§ The problem:
Begin with the line that holds "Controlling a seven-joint" and retype through the last line of the listing below, exactly; pictures are not part of the copy.

§ Data excerpt:
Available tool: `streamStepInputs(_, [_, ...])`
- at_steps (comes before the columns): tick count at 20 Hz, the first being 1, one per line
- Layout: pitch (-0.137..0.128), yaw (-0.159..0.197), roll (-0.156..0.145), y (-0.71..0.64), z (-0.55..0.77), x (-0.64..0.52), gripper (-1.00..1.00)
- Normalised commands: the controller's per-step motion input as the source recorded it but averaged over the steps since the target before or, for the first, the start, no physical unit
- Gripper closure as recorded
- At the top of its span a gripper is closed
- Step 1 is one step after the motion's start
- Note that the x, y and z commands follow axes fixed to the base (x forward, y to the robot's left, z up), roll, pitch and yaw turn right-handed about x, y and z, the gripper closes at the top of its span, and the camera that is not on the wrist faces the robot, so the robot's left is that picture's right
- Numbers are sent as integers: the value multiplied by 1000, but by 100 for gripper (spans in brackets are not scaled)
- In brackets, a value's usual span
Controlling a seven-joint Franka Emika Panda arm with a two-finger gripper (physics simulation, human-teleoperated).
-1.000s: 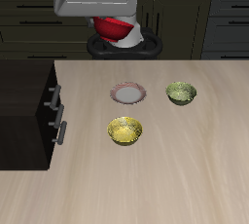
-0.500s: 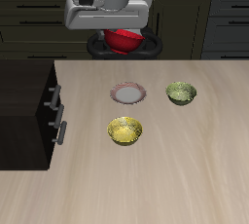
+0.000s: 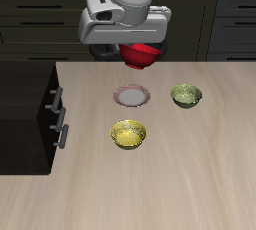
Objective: Place the red bowl on top of the wooden cabinet
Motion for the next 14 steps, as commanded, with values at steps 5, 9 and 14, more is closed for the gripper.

§ Your solution:
Controlling a seven-joint Franka Emika Panda arm with a two-finger gripper (physics simulation, human-teleoperated).
-1.000s: 
-0.500s: 
+0.000s: 
Objective: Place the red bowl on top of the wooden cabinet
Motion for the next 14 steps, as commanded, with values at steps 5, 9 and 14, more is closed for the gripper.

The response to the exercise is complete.